> _To do_:
Pick out and copy every line below that has the word "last".

[Data excerpts]

*-*-*

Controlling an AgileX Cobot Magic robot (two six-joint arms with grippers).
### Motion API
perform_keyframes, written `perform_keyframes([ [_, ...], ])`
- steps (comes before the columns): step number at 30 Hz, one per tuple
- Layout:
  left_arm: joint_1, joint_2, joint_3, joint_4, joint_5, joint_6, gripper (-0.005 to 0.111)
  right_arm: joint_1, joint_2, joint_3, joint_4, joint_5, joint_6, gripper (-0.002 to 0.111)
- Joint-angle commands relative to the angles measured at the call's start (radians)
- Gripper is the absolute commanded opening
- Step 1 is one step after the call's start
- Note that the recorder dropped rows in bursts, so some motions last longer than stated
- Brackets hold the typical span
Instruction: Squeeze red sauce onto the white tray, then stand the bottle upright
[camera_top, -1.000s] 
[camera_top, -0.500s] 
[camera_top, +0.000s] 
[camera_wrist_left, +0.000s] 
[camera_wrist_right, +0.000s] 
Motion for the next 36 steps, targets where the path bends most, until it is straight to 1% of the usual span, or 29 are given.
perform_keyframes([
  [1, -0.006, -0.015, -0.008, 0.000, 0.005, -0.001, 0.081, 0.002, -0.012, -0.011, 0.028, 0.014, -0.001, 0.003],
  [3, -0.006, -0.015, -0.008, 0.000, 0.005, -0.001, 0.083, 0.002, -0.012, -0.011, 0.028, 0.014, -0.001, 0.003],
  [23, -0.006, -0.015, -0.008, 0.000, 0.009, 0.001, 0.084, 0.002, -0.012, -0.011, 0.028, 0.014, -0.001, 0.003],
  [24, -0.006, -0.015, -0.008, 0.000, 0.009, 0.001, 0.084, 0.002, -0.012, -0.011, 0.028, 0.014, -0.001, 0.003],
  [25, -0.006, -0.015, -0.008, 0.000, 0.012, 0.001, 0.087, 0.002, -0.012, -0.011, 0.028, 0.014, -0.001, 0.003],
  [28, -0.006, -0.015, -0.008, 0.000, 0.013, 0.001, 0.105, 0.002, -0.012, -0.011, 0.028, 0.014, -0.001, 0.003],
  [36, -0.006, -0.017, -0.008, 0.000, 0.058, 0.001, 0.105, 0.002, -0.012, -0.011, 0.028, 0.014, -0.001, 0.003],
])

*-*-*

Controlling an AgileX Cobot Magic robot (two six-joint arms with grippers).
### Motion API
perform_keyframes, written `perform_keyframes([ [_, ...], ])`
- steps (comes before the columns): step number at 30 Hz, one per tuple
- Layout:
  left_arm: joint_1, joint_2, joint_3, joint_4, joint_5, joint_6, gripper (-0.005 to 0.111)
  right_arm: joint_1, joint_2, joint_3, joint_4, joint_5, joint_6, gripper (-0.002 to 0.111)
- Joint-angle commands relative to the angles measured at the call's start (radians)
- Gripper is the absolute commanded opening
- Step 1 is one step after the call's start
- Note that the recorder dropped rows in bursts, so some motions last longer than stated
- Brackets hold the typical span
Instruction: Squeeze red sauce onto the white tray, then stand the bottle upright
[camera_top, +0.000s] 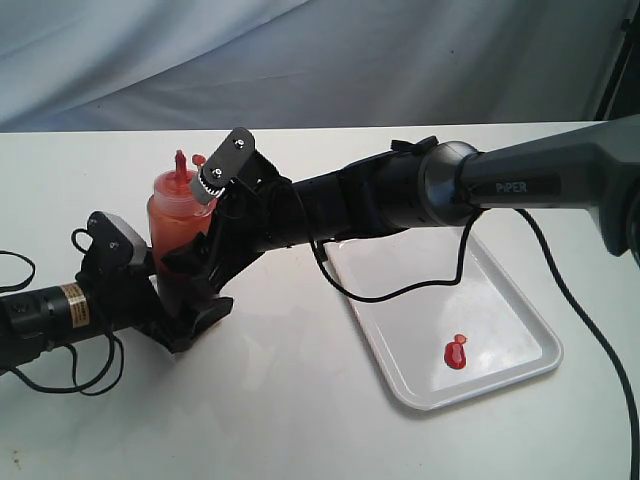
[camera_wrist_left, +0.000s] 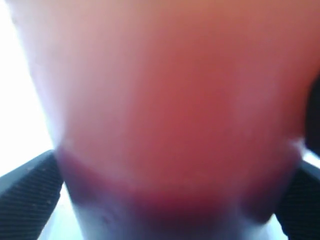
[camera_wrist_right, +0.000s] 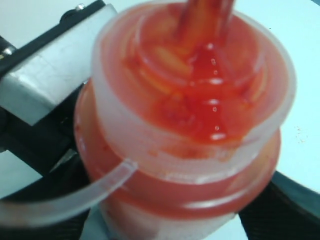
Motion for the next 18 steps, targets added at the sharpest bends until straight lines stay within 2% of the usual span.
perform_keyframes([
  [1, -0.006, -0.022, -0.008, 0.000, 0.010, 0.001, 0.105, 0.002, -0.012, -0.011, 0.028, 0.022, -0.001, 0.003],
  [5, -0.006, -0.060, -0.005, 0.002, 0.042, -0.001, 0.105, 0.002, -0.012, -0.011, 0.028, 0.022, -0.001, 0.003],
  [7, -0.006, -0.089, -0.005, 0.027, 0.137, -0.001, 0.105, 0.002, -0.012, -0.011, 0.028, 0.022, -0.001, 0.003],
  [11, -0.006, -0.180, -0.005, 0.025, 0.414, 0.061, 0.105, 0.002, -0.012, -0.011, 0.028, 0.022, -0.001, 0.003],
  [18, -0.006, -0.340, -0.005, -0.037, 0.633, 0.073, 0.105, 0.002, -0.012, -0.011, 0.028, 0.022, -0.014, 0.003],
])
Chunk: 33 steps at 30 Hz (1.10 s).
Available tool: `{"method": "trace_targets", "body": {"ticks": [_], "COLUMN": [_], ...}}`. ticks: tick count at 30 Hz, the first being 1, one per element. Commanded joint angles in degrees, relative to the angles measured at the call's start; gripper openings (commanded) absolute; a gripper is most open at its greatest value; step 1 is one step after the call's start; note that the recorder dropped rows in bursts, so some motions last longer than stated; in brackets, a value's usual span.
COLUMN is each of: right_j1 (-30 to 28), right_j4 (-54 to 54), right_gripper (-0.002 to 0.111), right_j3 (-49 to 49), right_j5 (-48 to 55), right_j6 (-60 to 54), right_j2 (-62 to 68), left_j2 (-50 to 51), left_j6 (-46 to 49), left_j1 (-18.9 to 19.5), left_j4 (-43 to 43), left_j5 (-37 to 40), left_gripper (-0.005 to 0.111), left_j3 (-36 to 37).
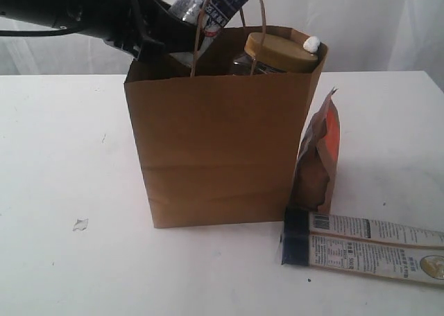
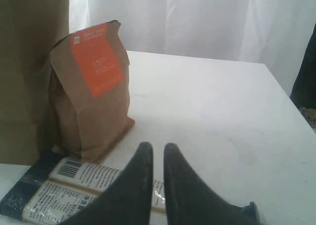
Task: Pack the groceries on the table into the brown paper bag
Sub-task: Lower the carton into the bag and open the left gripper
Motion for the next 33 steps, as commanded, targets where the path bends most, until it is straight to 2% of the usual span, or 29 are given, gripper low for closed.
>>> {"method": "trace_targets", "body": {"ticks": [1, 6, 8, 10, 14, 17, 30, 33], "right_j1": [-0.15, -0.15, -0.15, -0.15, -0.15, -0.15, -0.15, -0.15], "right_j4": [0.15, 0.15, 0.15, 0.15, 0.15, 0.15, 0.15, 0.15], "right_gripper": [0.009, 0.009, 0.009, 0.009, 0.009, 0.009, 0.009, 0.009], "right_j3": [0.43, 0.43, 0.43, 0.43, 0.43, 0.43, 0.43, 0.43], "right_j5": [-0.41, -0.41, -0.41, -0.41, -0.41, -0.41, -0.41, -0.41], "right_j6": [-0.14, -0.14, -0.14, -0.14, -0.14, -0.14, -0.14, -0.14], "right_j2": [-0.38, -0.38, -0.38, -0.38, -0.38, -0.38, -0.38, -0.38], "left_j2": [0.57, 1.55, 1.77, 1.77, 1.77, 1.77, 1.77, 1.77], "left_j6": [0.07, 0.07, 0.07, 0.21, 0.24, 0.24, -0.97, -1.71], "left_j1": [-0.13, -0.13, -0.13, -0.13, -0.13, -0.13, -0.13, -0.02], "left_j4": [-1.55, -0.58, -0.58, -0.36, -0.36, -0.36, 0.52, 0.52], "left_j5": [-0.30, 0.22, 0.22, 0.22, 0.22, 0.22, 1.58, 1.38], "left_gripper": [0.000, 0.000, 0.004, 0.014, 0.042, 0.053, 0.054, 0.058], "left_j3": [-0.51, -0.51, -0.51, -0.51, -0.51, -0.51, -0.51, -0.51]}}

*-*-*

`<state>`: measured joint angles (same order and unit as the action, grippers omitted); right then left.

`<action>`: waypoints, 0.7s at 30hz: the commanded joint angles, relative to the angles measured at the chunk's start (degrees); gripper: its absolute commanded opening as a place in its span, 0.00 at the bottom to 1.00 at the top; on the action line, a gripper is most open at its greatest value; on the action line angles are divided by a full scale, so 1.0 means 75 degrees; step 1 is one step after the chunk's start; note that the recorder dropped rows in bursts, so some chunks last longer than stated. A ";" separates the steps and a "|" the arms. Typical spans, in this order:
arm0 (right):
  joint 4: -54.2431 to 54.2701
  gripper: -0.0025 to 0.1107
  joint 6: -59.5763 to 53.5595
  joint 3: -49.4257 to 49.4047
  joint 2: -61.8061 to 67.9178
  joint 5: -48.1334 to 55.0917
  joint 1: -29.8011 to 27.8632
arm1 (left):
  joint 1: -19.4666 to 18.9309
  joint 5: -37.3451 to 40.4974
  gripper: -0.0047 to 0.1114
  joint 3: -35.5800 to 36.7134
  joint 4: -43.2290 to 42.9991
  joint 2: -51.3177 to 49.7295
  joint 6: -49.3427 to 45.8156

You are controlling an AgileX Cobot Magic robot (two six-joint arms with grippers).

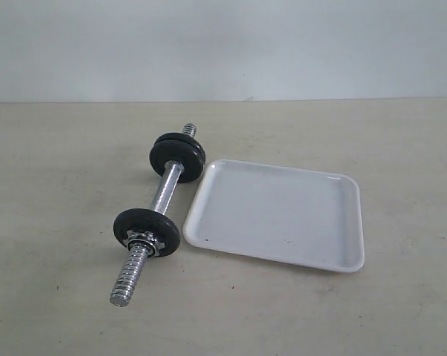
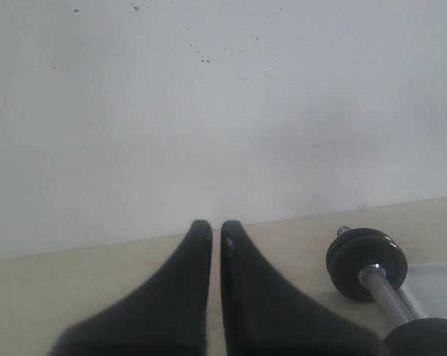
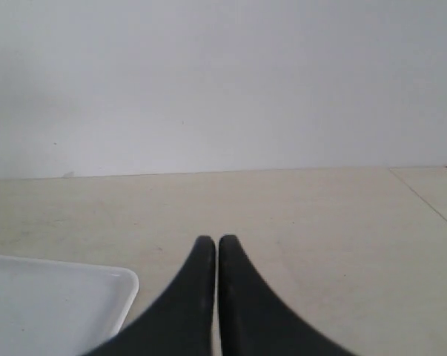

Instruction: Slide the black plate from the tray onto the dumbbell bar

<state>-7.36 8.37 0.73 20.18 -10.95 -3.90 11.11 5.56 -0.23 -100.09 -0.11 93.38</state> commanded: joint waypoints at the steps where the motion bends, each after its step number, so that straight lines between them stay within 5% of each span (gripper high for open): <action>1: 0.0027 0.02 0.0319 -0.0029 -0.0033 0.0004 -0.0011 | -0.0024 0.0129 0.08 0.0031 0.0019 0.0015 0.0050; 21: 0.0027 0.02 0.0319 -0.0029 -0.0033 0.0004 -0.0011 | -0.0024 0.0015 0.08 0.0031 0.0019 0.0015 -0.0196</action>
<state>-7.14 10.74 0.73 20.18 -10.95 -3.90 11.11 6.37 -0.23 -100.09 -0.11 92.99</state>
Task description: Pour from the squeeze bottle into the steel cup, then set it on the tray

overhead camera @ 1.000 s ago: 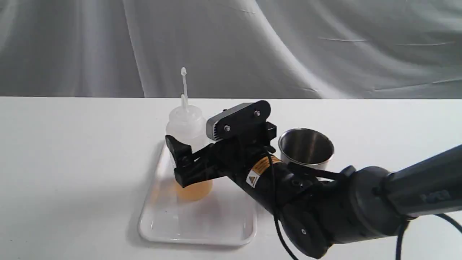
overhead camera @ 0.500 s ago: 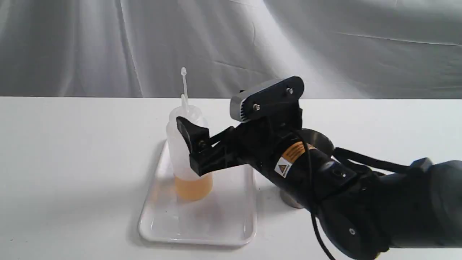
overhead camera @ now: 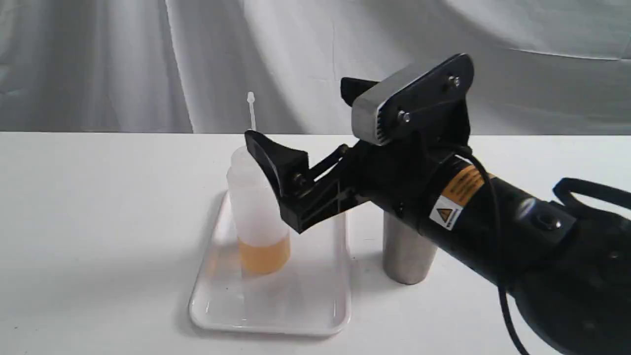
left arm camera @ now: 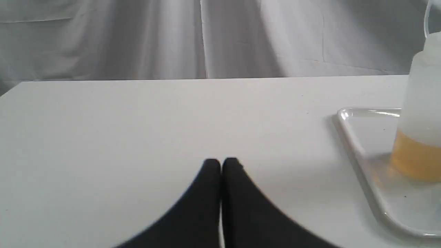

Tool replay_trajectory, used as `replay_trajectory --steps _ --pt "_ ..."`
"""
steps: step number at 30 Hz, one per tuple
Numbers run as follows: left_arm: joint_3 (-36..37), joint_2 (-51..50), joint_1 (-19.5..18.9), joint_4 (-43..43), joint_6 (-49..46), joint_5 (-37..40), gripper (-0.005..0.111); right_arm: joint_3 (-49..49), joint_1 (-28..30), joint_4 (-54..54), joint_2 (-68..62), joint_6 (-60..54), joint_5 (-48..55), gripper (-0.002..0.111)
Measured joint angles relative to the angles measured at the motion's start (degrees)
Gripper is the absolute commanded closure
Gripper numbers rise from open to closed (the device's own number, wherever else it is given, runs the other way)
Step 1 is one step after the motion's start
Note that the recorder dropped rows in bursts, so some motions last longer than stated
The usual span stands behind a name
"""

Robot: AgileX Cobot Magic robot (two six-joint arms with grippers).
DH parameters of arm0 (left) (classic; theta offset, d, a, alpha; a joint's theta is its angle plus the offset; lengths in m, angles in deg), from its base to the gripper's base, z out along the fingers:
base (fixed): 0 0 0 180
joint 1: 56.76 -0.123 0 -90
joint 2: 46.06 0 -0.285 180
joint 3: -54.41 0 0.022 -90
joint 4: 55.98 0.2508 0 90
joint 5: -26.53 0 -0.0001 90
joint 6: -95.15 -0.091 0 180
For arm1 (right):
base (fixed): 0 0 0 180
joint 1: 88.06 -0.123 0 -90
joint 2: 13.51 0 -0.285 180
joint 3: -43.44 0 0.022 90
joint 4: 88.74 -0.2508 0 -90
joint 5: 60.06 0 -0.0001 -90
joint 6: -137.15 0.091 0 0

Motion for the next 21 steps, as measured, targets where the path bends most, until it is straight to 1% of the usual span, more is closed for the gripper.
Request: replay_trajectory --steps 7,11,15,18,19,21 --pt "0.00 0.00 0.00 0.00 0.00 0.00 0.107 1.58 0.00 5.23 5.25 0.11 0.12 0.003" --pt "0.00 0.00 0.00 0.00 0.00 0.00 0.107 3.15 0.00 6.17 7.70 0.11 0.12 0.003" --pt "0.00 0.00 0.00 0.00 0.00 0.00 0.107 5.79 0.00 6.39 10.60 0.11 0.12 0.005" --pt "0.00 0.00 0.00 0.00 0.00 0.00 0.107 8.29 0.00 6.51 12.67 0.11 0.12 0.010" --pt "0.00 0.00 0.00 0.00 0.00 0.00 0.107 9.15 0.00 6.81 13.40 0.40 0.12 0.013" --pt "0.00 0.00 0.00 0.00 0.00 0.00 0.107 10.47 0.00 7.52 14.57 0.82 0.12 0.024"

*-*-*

> _Written reply_:
- Note that the recorder dropped rows in bursts, so some motions last longer than stated
- Note that the recorder dropped rows in bursts, so some motions last longer than stated
Available tool: `{"method": "trace_targets", "body": {"ticks": [_], "COLUMN": [_], ...}}`. ticks: tick count at 30 Hz, the first being 1, one per element. Commanded joint angles in degrees, relative to the angles measured at the call's start; gripper openings (commanded) absolute; a gripper is most open at its greatest value; step 1 is one step after the call's start; note that the recorder dropped rows in bursts, so some motions last longer than stated; in brackets, a value's usual span.
`<action>`: waypoints, 0.7s at 30hz: the commanded joint angles, relative to the angles measured at the chunk's start (degrees); gripper: its absolute commanded opening as a place in its span, 0.00 at the bottom to 1.00 at the top; on the action line, a gripper is most open at its greatest value; on the action line angles are divided by a full scale, so 1.0 means 75 degrees; step 1 is one step after the chunk's start; note that the recorder dropped rows in bursts, so some chunks last longer than stated. A ";" separates the steps and a "|" the arms. Typical spans, in this order:
Note that the recorder dropped rows in bursts, so some motions last longer than stated

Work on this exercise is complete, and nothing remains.